2023年1月23日
(1)扶余豊の年表
扶余豊(623-668)は義慈王の王子。631年に倭国に渡る(8歳)。641年には武王が亡くなり義慈王が百済王になり、642年には王弟翹岐王が倭国に渡った。645年に翹岐王は倭国王(孝徳)になり、扶余家は、百済を義慈王、倭国を翹岐王の兄弟支配体制となる。孝徳の白雉元年(650)の記事に豊は百済君として登場している。660年に百済崩壊。662年に、豊は兵5,000と軍船170艘で百済へ渡り、百済王に推戴された。663年6月、豊は実権を握る鬼室福信を殺害し百済復興軍は著しく弱体化した。白村江の戦いに敗れ、豊は高句麗に逃れたが[、高句麗も668に唐に滅ぼされ、唐により流刑になった。
(2)扶余豊の王族としての地位
王家では血脈を絶やさないのは至上命題であろう。高句麗に追われ続けて南下してきた百済は分脈をさらに南に残しおくことが安心材料となった。文周王が熊津に南下した時、弟昆支王は倭国にあった。義慈王が王位に就いた時王弟の翹岐王が倭国に派遣された。義慈王の皇太子隆が王位に就いた時、倭国では派遣されていた豊が王位に就く予定だったのではなかったか。兄弟体制を予定したが、百済崩壊で急遽、戻らねばならなかったという事のようにみえる。豊は百済に戻って王位に就いたが、敗れても、逃亡しても、敵に捕まるまでは王とみなせるので、高句麗が破れるまで彼は百済王だったとできる。勇(=天智)が称制を脱したのが高句麗が破れる頃であるのは豊を王としていたからであろう。
(3)扶余豊=鎌足説
白村江の敗戦で、豊は宝剣を捨て高句麗へ逃げた。旧唐書は豊が逃げその宝剣を得たとしか書いていないので、高句麗へ本当に行ったのか疑問を挟む余地がある。
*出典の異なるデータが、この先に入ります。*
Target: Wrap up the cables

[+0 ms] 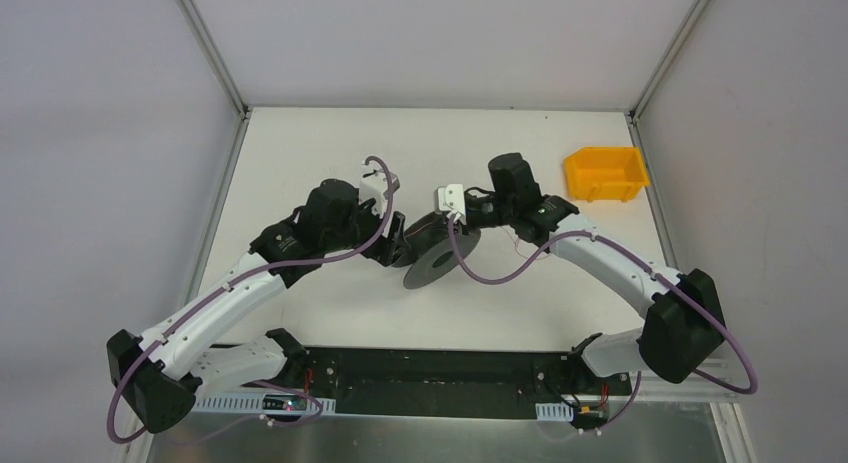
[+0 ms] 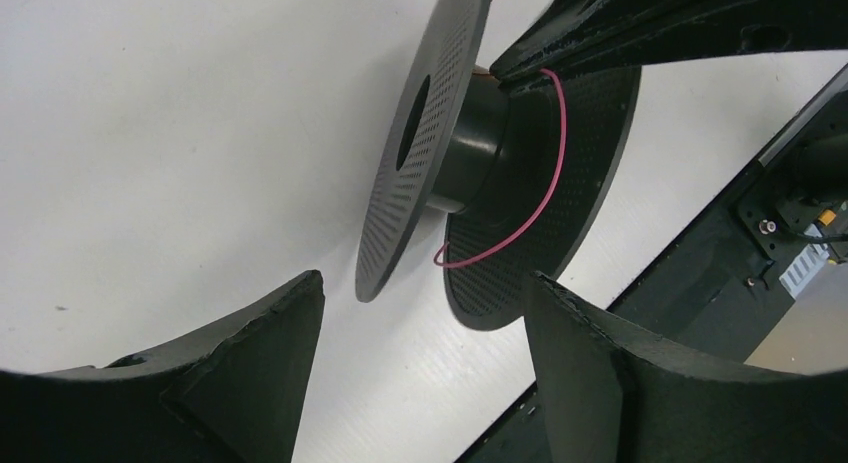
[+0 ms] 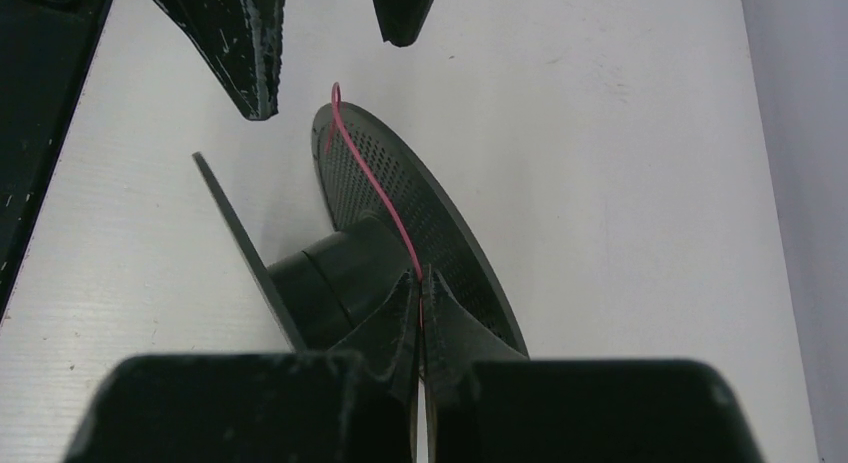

死の間際の鎌足の扶余勇への言葉「軍国の役に立てず」は、倭国に留まった者の言葉より、王として百済の地に戻ったが百済復興がならなかったことを弟に詫びた言葉と捉えるほうがぴったりくる。そもそも、扶余勇が見舞ったのは鎌足が内大臣(最側近)であったからであるが、倭人が内大臣にはなりえない(文周王の内大臣は弟の昆支王)。扶余勇は従兄の大海人皇子を使って鎌足に大織冠を送った。礼の取り方から鎌足が大海人皇子より上位である。元倭国王より上位の倭人は存在しえないので「鎌足=豊」は自然な結論である。豊が織冠を送られ、死の間際の鎌足が大織冠を送られたのは「豊=鎌足」の暗示ではないか。鎌足の墓からは大織冠の素材になりうるものが発掘されている。書紀に白村江の頃の鎌足の記述がないのも参考になる。つまり、白村江後、豊は百済王を退位し倭国に再び渡り、弟に百済再興をゆずった。そして、元王として貴族のトップとなり、特別に藤原姓を名のり、天皇を生み出す永遠の母系の家系となったのではないか。鎌足の墓は大阪府三島の阿武山にある。勇の墓は京都の山科にある。双方とも、大和でも河内でもなく淀川水系にある。
書紀を物語として読むと、鎌足の死の場面は半島から島国に逃れた王子兄弟が万感の思いを込めて別れるクライマックスである。作者不比等は自分の親がもと百済王であったことをこの短い場面を使って残したかったように私には思える。